→ **EXERCISE INSTRUCTIONS**: Please set down each entry exactly, omitting any picture it holds.

→ **ENTRIES SUPPLIED**:
-----

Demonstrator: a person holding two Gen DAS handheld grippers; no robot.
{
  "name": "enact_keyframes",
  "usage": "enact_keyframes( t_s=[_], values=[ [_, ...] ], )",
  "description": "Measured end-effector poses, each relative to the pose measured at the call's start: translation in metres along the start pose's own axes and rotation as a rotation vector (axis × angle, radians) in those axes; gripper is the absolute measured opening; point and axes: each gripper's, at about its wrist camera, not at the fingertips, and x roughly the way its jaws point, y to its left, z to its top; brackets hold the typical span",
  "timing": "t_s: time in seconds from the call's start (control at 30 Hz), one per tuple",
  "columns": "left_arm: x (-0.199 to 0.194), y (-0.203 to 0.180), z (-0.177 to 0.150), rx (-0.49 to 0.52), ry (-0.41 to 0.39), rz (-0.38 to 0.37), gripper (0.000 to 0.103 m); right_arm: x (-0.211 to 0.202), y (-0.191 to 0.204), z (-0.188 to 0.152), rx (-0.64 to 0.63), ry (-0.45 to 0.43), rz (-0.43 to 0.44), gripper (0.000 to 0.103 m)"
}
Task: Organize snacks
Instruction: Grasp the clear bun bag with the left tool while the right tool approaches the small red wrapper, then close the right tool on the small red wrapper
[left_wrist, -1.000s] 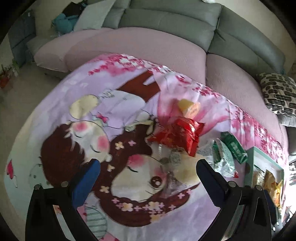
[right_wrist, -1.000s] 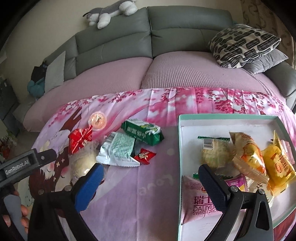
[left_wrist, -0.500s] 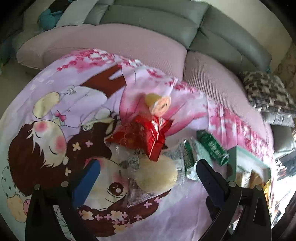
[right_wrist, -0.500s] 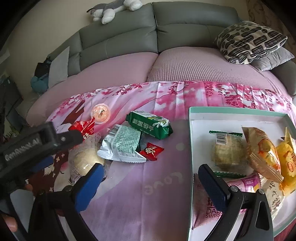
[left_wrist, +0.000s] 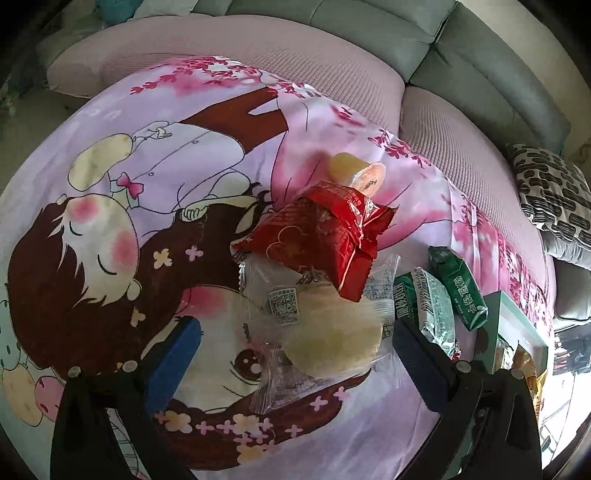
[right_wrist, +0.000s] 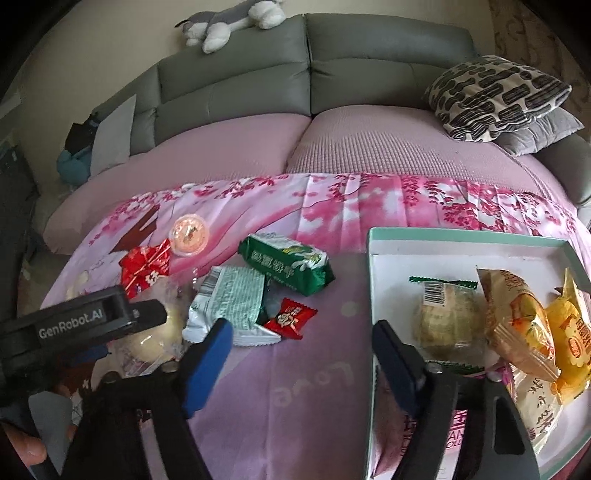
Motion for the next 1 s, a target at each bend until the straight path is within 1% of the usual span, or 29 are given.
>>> enact_keyframes(
  t_s=[0.03,0.07,0.13,0.2,0.27,0.33,0.4,0.5,0.53,0.8,0.9,1.0],
  values=[
    [0.0,0.0,0.0,-0.002,0.003,-0.004,0.101,-0.001,-0.001,0.001,0.004,-0.005,-0.002,0.075],
    [0.0,0.0,0.0,-0.004,0.004,-0.008,0.098,-0.002,-0.001,0.001,0.005,-0.012,-0.003,0.074],
    [0.0,0.0,0.0,-0.01,0.009,-0.031,0.09,-0.006,-0.001,0.002,0.001,-0.029,-0.005,0.067],
    [0.0,-0.001,0.0,-0.008,0.012,-0.037,0.089,-0.008,0.0,0.003,-0.006,-0.035,-0.002,0.063],
    [0.0,-0.002,0.0,-0.004,0.014,-0.045,0.084,-0.005,0.003,0.003,-0.019,-0.029,0.001,0.06],
    [0.0,-0.002,0.001,-0.012,0.02,-0.061,0.082,0.0,0.005,0.002,-0.025,-0.013,0.002,0.055],
    [0.0,-0.002,0.001,-0.014,0.023,-0.063,0.082,0.006,0.005,0.001,-0.024,0.006,0.0,0.054],
    [0.001,0.0,0.001,-0.027,0.032,-0.073,0.082,0.015,0.004,-0.001,-0.023,0.034,-0.002,0.048],
    [0.002,0.0,0.001,-0.028,0.034,-0.074,0.082,0.018,0.003,-0.001,-0.022,0.04,-0.004,0.048],
    [0.002,-0.003,0.002,-0.013,0.038,-0.058,0.082,0.029,0.003,0.001,-0.026,0.055,-0.011,0.047],
    [0.002,-0.003,0.003,-0.016,0.039,-0.058,0.082,0.031,0.004,0.003,-0.042,0.061,-0.036,0.042],
    [0.002,-0.002,0.003,-0.014,0.039,-0.058,0.082,0.033,0.005,0.004,-0.055,0.064,-0.043,0.041]
  ],
)
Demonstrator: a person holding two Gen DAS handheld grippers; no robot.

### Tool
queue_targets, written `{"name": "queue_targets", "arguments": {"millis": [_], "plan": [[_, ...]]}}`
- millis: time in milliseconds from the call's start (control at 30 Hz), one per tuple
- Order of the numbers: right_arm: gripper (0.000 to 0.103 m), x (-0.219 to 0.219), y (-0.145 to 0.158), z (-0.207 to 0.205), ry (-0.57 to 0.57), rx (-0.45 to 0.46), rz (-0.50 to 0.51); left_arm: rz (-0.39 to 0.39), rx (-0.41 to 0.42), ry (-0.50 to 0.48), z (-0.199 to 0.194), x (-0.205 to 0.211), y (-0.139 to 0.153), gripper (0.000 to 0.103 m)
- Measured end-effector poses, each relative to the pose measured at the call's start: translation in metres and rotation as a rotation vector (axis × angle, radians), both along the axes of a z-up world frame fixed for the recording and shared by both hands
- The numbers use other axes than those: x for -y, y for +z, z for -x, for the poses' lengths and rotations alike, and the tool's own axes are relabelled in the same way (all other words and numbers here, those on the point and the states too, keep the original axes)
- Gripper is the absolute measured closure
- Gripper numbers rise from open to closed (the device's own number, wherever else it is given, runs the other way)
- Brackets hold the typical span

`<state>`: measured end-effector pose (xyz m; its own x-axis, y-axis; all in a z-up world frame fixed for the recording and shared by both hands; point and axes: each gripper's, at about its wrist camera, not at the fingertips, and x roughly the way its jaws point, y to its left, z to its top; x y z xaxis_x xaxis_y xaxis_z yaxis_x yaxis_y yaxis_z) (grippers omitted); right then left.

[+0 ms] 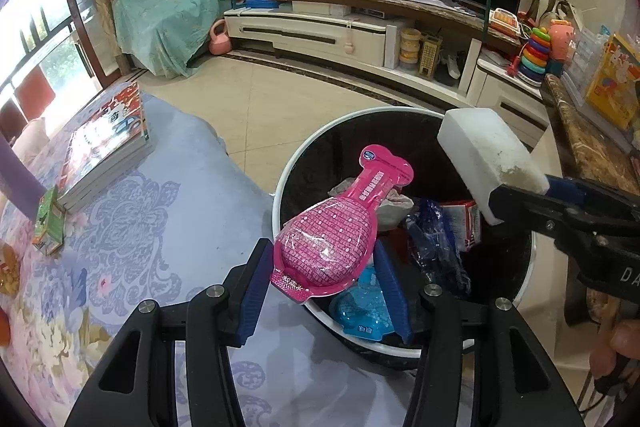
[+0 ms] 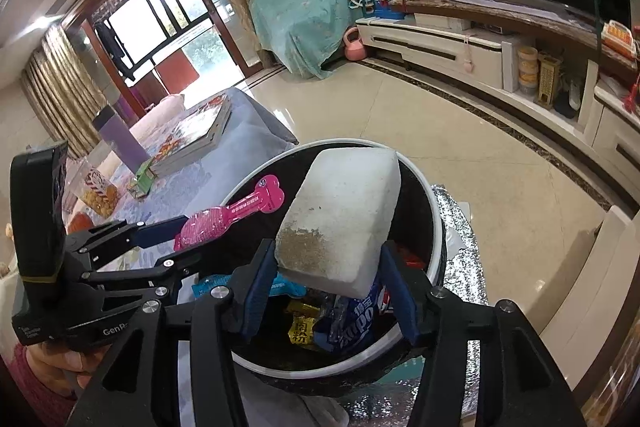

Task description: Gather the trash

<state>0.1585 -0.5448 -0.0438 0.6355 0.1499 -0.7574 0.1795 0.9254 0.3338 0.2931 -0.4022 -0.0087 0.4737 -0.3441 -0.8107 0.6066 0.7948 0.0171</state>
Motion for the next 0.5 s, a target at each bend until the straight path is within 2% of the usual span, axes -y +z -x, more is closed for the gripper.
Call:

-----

→ **PROBLEM SOLUTION**:
Demonstrator: a person holding two Gen DAS handheld grippers; no robot.
{
  "name": "enact_keyframes",
  "usage": "enact_keyframes( t_s=[_], values=[ [_, ...] ], )",
  "description": "Measured end-effector poses, each relative to the pose measured at the call's start: translation in metres along the start pose's own axes and rotation as a rotation vector (axis × angle, radians) in those axes; gripper is the absolute measured opening; point and axes: each gripper's, at about its wrist camera, not at the fingertips, and x roughly the way its jaws point, y to its left, z to its top; brackets hold the typical span",
  "timing": "t_s: time in seconds from the call's start (control at 30 Hz), one per tuple",
  "columns": "left_arm: x (-0.199 to 0.194), y (-0.203 to 0.180), z (-0.177 to 0.150), rx (-0.49 to 0.52), ry (-0.41 to 0.39), rz (-0.38 to 0.37), gripper (0.000 to 0.103 m); right_arm: x (-0.211 to 0.202), y (-0.191 to 0.204), z (-0.188 to 0.152), rx (-0.64 to 0.63), ry (-0.45 to 0.43), rz (-0.43 to 0.44), gripper (0.000 to 0.103 m)"
}
Task: Organize snacks
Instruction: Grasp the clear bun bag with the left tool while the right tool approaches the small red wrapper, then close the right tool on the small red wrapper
[left_wrist, -1.000s] 
[right_wrist, -1.000s] 
[left_wrist, -0.500s] 
[right_wrist, -0.500s] 
[left_wrist, +0.000s] 
[right_wrist, +0.000s] 
Motion for the next 1 s, a target at each bend until the straight path is within 1% of the usual span, or 29 are given.
>>> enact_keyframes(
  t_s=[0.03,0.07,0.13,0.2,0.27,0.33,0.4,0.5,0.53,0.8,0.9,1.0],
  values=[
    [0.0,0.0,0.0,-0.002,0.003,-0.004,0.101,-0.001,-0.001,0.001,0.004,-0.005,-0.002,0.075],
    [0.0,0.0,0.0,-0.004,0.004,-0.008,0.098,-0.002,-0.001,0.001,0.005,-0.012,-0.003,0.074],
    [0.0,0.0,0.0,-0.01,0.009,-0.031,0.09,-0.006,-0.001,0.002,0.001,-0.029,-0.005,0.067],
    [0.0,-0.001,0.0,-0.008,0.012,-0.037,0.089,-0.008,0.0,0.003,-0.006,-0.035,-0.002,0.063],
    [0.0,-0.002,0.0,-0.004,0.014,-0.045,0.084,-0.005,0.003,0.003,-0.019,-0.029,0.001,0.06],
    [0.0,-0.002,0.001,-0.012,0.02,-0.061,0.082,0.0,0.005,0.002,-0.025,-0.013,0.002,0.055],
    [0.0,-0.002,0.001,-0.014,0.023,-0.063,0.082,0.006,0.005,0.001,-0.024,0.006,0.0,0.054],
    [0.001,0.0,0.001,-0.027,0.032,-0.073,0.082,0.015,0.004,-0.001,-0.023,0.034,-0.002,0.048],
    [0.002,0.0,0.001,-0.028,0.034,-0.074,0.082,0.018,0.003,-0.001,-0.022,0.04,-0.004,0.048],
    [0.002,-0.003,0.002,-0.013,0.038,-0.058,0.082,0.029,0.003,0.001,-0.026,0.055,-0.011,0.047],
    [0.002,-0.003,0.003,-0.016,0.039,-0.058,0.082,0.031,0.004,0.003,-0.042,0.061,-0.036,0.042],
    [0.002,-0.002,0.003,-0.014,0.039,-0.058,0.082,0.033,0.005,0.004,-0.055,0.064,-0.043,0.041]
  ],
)
Demonstrator: a person holding two Gen DAS handheld grippers; no robot.

### Tool
queue_targets, written `{"name": "queue_targets", "arguments": {"millis": [_], "plan": [[_, ...]]}}`
- millis: time in milliseconds from the call's start (control at 30 Hz), one per tuple
- Order of the numbers: right_arm: gripper (0.000 to 0.103 m), x (-0.219 to 0.219), y (-0.145 to 0.158), z (-0.207 to 0.205), ry (-0.57 to 0.57), rx (-0.45 to 0.46), rz (-0.50 to 0.51); left_arm: rz (-0.39 to 0.39), rx (-0.41 to 0.42), ry (-0.50 to 0.48), z (-0.199 to 0.194), x (-0.205 to 0.211), y (-0.139 to 0.153), gripper (0.000 to 0.103 m)
- Measured end-effector poses, each relative to the pose measured at the call's start: translation in metres and rotation as a rotation vector (axis × angle, radians), both along the axes of a z-up world frame fixed for the recording and shared by both hands
- The numbers use other axes than those: x for -y, y for +z, z for -x, for the poses' lengths and rotations alike, and the tool's own axes are relabelled in the same way (all other words and numbers here, those on the point and the states too, keep the original axes)
- Gripper is the absolute measured closure
- Gripper numbers rise from open to closed (the device's own number, wherever else it is given, runs the other way)
- Brackets hold the typical span

`<state>`: measured end-effector pose (xyz m; its own x-axis, y-axis; all in a z-up world frame fixed for the recording and shared by both hands; point and axes: each gripper's, at about its wrist camera, not at the fingertips, and x roughly the way its jaws point, y to its left, z to its top; x y z xaxis_x xaxis_y xaxis_z yaxis_x yaxis_y yaxis_z) (grippers omitted); right then left.

[+0 ms] 
[+0 ms] 

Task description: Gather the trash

<state>0.1585 -0.5448 -0.0438 0.6355 0.1499 -0.7574 0.1795 0.9254 0.3338 0.2931 -0.4022 -0.0087 0.4737 -0.3441 -0.8107 0.6066 0.7948 0.0171</state>
Motion for the next 0.5 s, a target at each bend until the straight path is within 2% of the usual span, axes -y +z -x, more is closed for the gripper.
Call:

The answer is complete.